* [What you are asked to do]: Repeat verbatim the lines of the data below, beginning with the line containing "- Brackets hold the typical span" and continuing to the end.

* [Input data]:
<<<<

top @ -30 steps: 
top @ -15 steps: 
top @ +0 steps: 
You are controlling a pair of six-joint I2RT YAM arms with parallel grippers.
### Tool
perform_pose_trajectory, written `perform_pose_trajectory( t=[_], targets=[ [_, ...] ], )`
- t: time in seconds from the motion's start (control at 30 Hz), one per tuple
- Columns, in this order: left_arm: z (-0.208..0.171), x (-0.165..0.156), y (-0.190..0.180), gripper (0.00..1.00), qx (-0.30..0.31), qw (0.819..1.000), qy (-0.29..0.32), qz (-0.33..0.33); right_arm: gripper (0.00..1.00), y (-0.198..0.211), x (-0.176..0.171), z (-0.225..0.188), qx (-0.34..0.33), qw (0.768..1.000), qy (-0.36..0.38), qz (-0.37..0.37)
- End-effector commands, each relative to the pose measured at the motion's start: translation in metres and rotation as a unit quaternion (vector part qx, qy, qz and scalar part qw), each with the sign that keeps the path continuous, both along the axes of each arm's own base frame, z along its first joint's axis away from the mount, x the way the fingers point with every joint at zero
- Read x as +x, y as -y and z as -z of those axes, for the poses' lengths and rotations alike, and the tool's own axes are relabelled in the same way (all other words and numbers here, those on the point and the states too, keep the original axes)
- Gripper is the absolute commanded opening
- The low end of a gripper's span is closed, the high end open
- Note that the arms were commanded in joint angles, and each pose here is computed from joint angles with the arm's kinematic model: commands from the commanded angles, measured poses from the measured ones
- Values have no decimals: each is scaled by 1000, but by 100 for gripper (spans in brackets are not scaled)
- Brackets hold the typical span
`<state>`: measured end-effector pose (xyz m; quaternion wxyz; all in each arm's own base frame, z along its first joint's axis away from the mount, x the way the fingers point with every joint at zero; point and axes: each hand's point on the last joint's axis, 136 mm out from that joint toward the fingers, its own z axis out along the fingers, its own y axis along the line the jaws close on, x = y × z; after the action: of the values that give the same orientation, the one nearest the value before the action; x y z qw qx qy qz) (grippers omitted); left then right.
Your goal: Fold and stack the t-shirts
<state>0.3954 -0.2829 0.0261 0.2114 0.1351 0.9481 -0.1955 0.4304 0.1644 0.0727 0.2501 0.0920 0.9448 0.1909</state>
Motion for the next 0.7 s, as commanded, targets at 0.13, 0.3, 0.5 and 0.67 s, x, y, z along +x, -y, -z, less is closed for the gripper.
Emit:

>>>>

* [Response box]:
- Brackets hold the typical span
`<state>`: measured end-effector pose (xyz m; quaternion wxyz; all in each arm's own base frame, z along its first joint's axis away from the mount, x the way the fingers point with every joint at zero; point and axes: each hand's point on the last joint's axis, 136 mm out from that joint toward the fingers, its own z axis out along the fingers, its own y axis along the line the jaws close on, x = y × z; after the action: of the values that give the same orientation, the one nearest the value before the action; x y z qw qx qy qz) (grippers omitted); left then right.
Your goal: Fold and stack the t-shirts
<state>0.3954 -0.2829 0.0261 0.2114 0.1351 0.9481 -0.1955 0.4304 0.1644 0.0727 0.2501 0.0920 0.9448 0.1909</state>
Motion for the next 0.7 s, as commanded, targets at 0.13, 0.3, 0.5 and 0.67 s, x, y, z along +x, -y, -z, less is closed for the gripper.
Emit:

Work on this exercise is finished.